Fil de fer barbelé et téléphones

Le gouvernement provincial adopta en 1908 plusieurs mesures législatives collectivement connues sous le nom de Telephone Acts. L'une d'elles permettait à des groupes d'agriculteurs de former de petites compagnies et de les raccorder au réseau provincial du gouvernement. Mais deux voisins se trouvaient quelquefois sur deux lignes téléphoniques différentes et ils ne pouvaient communiquer sans faire un appel interurbain. On découvrit alors qu'il était possible d'utiliser les clôtures à fil de fer barbelé pour raccorder les téléphones de voisins plus ou moins proches et obtenir une communication claire et à peu de frais.
Ce type de système téléphonique survécut dans certains coins de la province jusqu'à la fin des années 1960 et même au-delà. André Barbarin, du district de Lacadia situé à l'ouest de Radville, explique comment fonctionnait le téléphone à fil de fer barbelé:

«En 1945, j'avais installé ma famille sur la ferme que je venais d'acheter de Horace Bourassa. On était raccordé au réseau rural de Radville tandis que mon voisin Paul Rivière, lui, était raccordé au réseau de Ceylon. On se disait qu'il devrait bien y avoir moyen de se parler sans avoir à toujours passer par le pupitre central! En ce temps-là, on n'employait pas de créosote pour préserver les poteaux de téléphone, avec le résultat qu'ils pourrissaient et tombaient; le téléphone du gouvernement ne marchait pas la moitié du temps.
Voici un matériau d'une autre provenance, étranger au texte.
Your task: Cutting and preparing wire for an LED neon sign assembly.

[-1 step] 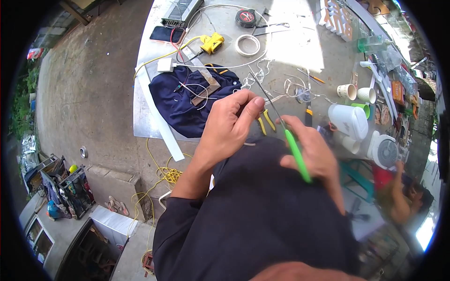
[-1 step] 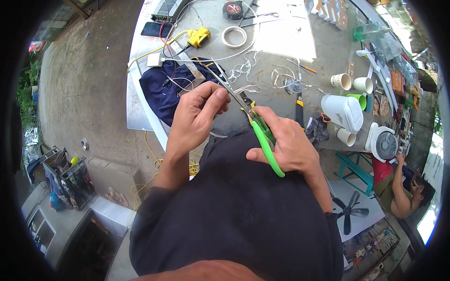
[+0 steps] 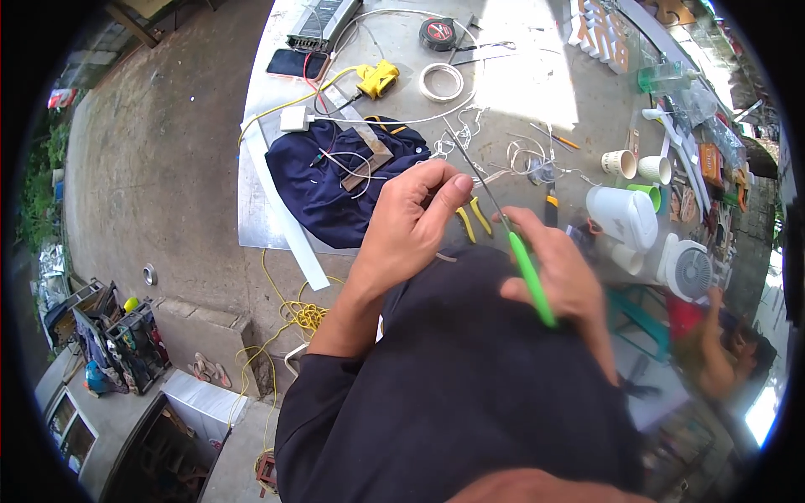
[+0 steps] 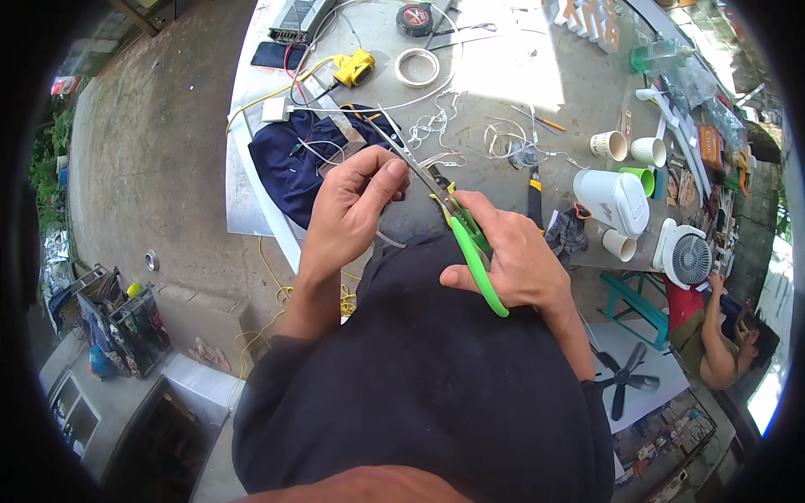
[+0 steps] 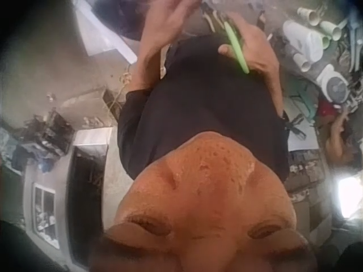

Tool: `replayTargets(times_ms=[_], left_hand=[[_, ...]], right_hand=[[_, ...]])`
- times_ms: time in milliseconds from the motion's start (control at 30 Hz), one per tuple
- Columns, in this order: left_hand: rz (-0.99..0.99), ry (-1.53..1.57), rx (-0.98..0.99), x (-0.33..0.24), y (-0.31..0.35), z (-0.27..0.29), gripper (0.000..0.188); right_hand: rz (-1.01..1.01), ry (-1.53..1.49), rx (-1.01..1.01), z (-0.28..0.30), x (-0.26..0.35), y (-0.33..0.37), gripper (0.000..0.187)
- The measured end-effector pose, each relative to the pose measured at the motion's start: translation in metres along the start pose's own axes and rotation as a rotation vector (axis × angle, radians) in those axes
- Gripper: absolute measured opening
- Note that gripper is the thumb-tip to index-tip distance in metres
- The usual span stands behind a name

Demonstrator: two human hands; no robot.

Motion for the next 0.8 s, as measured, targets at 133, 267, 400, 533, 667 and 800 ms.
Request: replayTargets(times_ms=[133, 267, 400, 533, 667, 800], left_hand=[[-0.304, 0.235, 0.002, 0.002, -0.007, -0.012, 0.03], [-0.17, 0.773, 0.153, 0.016, -0.001, -0.03, 0.027], [-0.256, 0.76, 0.111, 0.016, 0.0, -0.029, 0.027], [-0.333, 0.836, 0.173, 0.015, -0.001, -0.029, 0.026], [-0.339, 0.808, 0.127, 0.016, 0.001, -0.029, 0.026], [-0.331, 0.777, 0.093, 0.015, 0.002, -0.028, 0.025]], right_hand=[[0.058, -0.083, -0.043, -0.003, -0.001, 0.002, 0.095], [-0.005, -0.184, 0.077, -0.012, -0.008, 0.001, 0.102], [0.055, -0.219, 0.083, -0.013, -0.001, 0.002, 0.093], [0.057, -0.204, 0.109, -0.013, 0.001, 0.002, 0.093], [0.095, -0.245, 0.103, -0.014, 0.001, 0.002, 0.092], [0.068, -0.258, 0.101, -0.015, -0.002, 0.002, 0.09]])
Point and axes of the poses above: each hand's wrist, its own y-axis away from the middle knuckle, its own z-axis out of the back of the hand, x = y × z, the point moved 6 cm from there along -y, towards the middle knuckle, and after that the axes turned 5 degrees about -z, right-handed, at the moved point
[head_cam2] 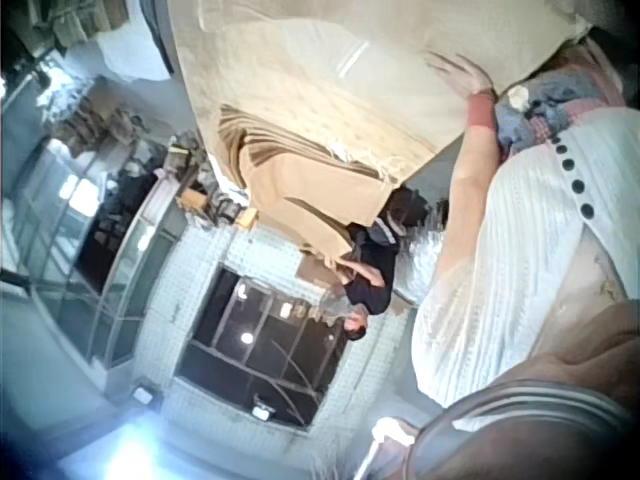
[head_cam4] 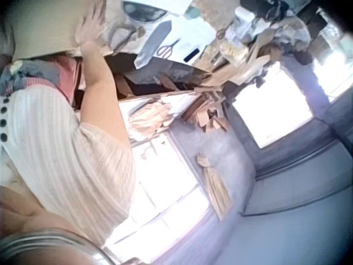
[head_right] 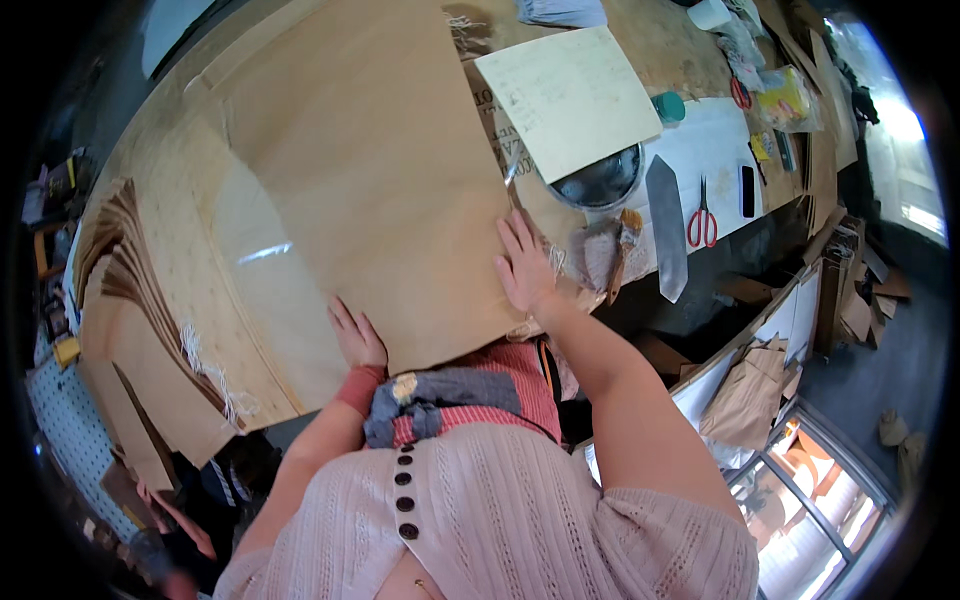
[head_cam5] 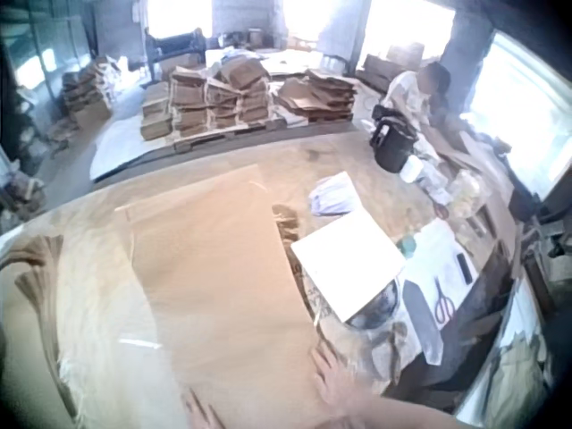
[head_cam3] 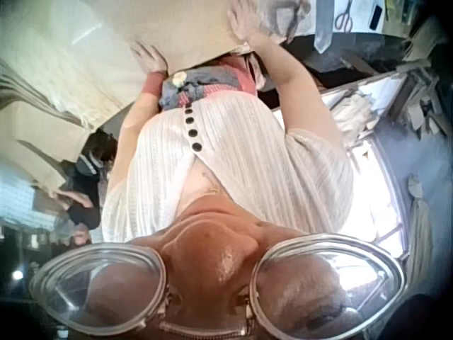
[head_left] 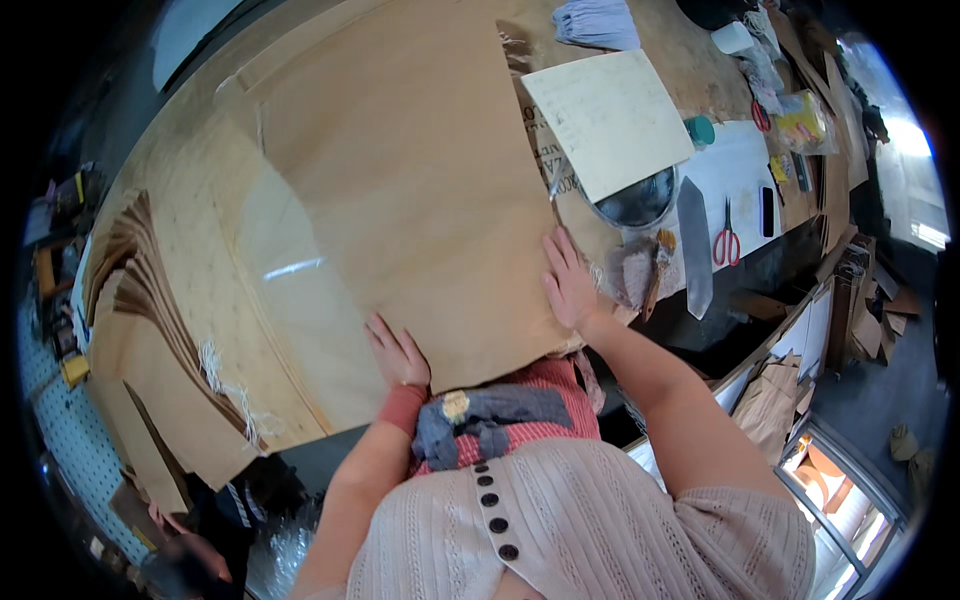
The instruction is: The person stacks flat brown paper sheets on a table, aligns them, and secures the bundle with a white string. They then fold the top edge of the stack and wrap the bundle with clear plastic tape. The person handles the paper sheets and string by hand throughout the process.
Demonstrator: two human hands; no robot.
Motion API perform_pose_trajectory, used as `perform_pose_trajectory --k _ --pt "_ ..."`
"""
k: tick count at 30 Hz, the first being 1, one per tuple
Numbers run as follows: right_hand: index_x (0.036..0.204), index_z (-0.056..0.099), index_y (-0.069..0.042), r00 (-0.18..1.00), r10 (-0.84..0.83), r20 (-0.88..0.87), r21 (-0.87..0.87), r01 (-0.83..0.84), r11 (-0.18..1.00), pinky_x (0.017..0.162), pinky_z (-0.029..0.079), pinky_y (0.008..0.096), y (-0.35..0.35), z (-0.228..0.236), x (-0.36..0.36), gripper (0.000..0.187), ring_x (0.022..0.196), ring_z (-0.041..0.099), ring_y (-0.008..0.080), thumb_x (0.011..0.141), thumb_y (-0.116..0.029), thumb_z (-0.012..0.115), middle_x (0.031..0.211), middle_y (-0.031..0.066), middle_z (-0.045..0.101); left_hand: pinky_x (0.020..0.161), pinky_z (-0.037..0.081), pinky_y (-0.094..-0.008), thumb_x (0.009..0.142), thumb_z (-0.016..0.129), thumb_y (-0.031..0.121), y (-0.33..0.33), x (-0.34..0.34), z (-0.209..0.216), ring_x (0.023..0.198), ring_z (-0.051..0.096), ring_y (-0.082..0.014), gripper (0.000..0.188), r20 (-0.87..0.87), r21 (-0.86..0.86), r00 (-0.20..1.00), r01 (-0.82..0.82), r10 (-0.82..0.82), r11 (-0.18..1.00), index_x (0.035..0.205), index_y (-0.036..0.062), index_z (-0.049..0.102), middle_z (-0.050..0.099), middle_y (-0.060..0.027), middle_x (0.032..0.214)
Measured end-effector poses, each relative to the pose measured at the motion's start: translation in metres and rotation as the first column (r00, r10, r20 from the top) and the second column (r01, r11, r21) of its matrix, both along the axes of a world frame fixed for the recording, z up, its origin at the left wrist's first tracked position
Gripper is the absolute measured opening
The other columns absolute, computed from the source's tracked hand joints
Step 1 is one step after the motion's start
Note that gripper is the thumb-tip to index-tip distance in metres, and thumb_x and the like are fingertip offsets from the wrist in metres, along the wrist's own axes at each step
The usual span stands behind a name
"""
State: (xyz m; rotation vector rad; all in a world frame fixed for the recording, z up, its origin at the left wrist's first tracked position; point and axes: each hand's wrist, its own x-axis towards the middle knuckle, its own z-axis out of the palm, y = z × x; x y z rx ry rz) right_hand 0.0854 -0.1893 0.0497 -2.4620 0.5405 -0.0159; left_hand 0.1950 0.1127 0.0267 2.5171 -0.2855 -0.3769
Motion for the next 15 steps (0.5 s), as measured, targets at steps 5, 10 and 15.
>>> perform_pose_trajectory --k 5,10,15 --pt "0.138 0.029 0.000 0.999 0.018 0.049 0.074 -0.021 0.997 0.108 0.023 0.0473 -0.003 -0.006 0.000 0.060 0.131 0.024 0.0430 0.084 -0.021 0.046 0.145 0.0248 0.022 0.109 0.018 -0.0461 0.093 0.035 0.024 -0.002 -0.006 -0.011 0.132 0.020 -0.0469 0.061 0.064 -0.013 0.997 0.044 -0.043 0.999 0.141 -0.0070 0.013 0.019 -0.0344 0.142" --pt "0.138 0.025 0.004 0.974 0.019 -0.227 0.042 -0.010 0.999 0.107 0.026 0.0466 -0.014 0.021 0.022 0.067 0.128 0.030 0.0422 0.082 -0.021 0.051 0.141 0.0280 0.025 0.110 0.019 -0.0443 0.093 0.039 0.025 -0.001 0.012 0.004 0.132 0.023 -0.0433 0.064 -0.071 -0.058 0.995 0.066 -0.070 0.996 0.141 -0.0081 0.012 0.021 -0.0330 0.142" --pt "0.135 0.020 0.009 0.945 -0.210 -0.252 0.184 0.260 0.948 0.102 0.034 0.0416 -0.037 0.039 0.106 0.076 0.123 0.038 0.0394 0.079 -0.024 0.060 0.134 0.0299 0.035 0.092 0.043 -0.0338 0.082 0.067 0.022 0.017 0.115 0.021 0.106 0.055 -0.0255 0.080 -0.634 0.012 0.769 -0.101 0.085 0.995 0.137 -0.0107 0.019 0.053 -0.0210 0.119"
Alors, on a installé un téléphone à fil de fer barbelé en se servant d'un fil de notre pâturage et des pâturages des voisins; on avait besoin d'un seul fil parce qu'on raccordait l'autre fil à une tige de métal qu'on plantait dans la terre. Au début, Paul et moi, on utilisait l'appareil de téléphone du gouvernement; on avait ajouté des interrupteurs et une autre clochette électrique. Plus tard, comme on pouvait acheter des téléphones usagés, on en installa pour faire un système complètement à part.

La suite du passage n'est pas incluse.